Collection entries:
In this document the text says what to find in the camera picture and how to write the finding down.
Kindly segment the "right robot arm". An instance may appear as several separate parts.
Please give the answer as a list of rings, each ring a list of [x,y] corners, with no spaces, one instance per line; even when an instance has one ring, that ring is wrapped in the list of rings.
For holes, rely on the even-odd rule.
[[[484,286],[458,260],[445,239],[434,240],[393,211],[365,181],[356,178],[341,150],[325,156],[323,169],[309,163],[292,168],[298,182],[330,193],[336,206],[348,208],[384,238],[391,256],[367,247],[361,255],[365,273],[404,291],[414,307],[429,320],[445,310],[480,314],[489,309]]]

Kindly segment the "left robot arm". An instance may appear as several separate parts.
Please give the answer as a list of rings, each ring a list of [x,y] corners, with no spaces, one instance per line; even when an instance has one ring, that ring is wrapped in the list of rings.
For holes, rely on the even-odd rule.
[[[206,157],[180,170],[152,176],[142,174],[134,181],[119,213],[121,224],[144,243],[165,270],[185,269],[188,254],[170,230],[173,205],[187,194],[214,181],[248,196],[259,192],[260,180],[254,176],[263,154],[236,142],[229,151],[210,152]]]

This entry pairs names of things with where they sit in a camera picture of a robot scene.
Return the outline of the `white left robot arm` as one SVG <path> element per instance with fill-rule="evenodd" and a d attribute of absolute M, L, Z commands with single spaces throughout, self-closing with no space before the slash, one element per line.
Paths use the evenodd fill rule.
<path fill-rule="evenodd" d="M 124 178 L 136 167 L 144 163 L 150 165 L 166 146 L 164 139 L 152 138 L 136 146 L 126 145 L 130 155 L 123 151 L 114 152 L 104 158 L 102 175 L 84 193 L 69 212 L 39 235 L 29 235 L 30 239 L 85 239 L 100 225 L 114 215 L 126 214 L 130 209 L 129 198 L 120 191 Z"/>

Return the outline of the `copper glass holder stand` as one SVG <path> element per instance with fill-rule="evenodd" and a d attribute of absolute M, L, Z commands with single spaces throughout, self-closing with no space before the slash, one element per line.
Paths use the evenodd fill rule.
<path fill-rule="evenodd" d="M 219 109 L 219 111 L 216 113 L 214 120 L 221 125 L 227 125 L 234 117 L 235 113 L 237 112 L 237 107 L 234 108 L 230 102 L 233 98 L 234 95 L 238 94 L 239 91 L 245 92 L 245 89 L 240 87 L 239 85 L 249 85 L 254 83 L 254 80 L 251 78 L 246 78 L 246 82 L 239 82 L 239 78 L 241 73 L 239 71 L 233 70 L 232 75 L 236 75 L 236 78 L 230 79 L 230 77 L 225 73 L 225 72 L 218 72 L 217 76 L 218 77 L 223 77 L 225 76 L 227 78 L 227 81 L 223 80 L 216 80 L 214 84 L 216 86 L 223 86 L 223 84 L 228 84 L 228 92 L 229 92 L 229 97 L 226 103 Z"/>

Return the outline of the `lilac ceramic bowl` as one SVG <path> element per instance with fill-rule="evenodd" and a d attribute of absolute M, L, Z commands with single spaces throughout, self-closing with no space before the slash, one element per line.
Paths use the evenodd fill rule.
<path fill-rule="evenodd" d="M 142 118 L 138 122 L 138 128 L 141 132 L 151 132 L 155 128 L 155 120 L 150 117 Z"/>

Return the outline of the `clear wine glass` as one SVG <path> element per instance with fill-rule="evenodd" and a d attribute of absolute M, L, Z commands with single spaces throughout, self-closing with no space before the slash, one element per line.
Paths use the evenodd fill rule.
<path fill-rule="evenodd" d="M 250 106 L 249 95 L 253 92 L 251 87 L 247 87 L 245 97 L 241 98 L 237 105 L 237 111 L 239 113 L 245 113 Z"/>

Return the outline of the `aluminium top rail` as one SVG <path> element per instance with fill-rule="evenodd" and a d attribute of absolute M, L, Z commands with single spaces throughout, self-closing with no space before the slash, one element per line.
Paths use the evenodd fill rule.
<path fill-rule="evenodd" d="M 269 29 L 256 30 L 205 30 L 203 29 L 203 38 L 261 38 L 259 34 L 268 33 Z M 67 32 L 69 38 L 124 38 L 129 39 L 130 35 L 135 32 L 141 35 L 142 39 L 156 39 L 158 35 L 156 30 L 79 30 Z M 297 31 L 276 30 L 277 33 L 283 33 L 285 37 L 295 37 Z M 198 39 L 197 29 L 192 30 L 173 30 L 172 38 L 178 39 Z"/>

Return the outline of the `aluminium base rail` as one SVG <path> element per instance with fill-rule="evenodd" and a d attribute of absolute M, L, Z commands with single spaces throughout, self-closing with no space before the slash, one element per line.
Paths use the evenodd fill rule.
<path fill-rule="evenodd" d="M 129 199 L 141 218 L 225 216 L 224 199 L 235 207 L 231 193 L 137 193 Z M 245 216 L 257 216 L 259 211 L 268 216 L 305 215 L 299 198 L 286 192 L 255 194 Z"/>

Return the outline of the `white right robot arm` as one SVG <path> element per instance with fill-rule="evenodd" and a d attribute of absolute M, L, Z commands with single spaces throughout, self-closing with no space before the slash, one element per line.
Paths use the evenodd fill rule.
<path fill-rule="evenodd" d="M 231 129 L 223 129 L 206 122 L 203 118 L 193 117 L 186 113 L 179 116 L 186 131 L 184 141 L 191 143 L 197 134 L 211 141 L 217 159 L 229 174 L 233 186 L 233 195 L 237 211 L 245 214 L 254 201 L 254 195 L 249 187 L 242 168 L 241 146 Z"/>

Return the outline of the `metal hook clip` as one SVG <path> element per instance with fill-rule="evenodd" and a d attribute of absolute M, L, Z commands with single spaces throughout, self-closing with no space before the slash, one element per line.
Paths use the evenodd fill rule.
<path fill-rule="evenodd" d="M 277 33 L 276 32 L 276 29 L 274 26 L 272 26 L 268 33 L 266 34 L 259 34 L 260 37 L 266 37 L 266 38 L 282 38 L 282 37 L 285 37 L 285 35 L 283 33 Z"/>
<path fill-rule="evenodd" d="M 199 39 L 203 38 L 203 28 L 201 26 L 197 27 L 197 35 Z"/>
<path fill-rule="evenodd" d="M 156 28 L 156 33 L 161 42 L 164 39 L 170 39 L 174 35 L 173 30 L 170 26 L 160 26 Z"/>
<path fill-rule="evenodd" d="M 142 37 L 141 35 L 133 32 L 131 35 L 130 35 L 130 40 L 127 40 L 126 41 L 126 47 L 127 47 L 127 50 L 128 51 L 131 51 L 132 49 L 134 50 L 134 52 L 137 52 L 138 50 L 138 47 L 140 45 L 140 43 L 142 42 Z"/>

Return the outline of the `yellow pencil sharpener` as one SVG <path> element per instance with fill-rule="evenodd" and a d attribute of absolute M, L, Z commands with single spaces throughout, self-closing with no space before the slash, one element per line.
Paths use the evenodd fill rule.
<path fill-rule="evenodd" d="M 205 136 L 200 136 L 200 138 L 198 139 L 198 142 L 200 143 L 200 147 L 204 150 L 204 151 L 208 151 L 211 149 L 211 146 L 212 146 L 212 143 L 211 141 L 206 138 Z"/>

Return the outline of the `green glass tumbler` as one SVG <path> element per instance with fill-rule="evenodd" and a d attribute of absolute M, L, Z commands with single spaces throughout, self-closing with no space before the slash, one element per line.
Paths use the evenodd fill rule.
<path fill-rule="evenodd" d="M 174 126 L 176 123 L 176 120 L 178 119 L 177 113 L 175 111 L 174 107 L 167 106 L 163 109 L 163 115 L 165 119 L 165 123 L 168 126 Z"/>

---

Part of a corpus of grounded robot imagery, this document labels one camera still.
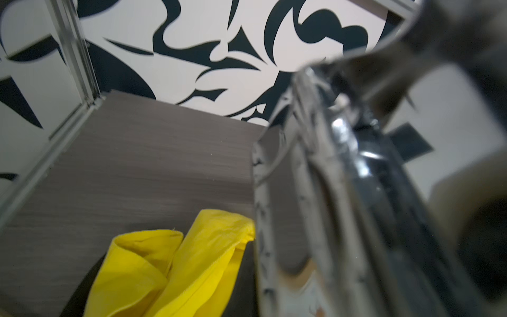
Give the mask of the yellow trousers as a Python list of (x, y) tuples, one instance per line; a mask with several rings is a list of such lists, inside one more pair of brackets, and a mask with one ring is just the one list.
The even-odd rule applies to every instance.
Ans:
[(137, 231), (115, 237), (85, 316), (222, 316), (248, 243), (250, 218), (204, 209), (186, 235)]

* * *

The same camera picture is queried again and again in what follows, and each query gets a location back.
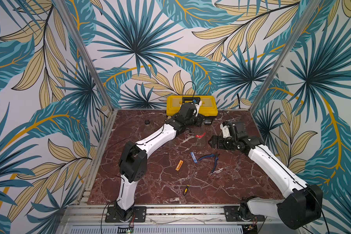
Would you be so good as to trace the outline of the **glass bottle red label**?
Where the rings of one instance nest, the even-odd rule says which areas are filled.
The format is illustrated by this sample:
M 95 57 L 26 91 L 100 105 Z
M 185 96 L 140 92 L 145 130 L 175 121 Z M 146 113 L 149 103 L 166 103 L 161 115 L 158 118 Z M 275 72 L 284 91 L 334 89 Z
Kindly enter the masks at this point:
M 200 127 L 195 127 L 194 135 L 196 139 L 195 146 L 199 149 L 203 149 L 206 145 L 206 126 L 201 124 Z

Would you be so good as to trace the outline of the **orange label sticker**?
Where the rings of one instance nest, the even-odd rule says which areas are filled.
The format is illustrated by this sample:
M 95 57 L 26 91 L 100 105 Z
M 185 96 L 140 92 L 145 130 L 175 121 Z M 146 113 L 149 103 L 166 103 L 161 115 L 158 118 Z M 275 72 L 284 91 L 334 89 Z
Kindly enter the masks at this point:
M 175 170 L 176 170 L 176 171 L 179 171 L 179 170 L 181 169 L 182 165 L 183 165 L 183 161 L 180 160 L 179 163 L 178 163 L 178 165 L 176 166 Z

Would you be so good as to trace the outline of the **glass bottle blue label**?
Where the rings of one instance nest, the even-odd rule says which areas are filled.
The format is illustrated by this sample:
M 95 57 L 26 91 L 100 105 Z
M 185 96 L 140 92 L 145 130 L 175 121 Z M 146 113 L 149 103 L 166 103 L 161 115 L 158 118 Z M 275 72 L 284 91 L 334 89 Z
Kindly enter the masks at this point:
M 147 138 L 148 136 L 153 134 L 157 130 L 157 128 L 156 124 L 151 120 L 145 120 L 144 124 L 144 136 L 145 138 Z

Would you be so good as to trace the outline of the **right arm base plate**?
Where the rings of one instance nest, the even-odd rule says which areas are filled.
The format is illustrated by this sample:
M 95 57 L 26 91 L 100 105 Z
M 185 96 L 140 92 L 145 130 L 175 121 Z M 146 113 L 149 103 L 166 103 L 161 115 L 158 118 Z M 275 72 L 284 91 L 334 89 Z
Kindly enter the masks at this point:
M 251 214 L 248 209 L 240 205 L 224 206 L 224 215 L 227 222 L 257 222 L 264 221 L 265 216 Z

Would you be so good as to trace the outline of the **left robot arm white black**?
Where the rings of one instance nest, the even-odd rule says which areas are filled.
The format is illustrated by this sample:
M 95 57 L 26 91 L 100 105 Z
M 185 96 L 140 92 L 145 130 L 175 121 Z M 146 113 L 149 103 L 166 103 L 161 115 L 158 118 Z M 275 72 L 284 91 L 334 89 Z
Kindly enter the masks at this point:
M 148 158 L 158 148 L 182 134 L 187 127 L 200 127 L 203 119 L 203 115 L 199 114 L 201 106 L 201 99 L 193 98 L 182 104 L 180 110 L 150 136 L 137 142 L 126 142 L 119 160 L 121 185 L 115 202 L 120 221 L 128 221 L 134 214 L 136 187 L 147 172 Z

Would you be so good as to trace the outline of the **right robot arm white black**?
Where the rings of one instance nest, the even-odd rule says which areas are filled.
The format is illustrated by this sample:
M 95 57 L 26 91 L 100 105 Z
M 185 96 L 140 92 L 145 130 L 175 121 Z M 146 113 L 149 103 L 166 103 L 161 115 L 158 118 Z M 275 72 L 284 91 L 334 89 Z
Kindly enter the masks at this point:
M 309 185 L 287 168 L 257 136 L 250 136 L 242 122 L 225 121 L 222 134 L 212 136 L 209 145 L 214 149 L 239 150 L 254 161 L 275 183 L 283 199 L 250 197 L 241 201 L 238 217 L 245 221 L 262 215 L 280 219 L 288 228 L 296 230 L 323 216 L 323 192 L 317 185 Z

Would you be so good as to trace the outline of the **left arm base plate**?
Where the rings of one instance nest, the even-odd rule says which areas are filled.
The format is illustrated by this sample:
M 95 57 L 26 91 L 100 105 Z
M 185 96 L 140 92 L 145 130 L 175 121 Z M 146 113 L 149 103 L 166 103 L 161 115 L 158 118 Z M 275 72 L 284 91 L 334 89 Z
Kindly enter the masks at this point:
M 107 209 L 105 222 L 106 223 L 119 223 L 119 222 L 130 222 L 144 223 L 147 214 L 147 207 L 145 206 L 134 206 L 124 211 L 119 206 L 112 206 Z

EXERCISE INSTRUCTIONS
Return the number of lines containing the word "appear" in these records, with no additional output.

YOUR SOLUTION
2